From the data below, return the exact lines starting at the line containing "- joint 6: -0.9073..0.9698" and ending at the line containing "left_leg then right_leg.", both included, and nothing else.
· · · · ·
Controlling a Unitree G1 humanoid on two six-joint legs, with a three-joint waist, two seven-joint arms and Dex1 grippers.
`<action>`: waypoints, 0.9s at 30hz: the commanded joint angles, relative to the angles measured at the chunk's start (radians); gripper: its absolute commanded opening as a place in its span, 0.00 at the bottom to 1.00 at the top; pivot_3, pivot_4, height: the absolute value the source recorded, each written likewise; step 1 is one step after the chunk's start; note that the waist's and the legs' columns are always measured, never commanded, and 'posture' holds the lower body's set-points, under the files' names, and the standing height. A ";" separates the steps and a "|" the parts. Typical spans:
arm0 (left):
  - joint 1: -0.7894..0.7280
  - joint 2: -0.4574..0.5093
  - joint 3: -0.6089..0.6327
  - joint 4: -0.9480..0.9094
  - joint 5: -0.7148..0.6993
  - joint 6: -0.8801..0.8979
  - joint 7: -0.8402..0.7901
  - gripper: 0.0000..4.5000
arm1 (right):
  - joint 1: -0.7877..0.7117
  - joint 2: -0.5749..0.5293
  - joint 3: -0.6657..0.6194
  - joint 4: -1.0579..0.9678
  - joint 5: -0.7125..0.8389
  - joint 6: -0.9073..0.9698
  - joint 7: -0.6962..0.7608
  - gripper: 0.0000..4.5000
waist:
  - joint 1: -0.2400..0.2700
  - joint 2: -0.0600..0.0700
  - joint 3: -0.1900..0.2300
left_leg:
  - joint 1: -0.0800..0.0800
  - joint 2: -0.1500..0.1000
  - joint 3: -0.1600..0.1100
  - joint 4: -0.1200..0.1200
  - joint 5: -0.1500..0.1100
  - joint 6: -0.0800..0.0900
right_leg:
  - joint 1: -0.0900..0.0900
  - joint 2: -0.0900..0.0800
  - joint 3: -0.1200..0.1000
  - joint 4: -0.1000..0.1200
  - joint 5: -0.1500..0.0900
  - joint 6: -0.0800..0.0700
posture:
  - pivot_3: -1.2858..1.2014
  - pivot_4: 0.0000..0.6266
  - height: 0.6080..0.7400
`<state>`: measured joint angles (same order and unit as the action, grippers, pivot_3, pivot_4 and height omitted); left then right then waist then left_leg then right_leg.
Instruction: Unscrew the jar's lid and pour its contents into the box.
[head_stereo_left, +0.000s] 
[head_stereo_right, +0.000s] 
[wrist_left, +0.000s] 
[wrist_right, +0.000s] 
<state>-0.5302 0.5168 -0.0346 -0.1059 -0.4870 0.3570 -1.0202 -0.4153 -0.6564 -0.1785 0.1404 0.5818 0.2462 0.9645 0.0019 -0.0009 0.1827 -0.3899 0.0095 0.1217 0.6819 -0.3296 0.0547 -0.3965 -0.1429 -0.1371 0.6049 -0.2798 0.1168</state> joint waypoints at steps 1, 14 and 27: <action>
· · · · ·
[Answer to this problem]:
  - joint 6: -0.9073..0.9698
  - joint 7: -0.6962..0.7608
  - gripper: 0.0000..4.5000
waist:
  - joint 1: -0.2400..0.2700
  - joint 2: -0.0600..0.0700
  - joint 3: -0.1900..0.2300
left_leg:
  - joint 1: -0.0800..0.0800
  - joint 2: -0.1500..0.1000
  - joint 3: -0.1600..0.1100
  - joint 4: -0.1200..0.1200
  - joint 5: -0.1500..0.1100
  - joint 6: -0.0800..0.0900
right_leg:
  - joint 1: -0.0900..0.0900
  - joint 2: -0.0900..0.0800
  - joint 3: -0.1200..0.1000
  - joint 4: -0.1000..0.1200
  - joint 5: -0.1500..0.0900
  - joint 6: -0.0800..0.0700
posture:
  - pivot_3: -1.2858..1.2014
  - pivot_4: 0.0000..0.6266
  - height: 0.6080..0.7400
`<state>`: measured joint angles (same order and unit as the action, grippers, pivot_3, pivot_4 and height omitted); left then right then waist then left_leg then right_leg.

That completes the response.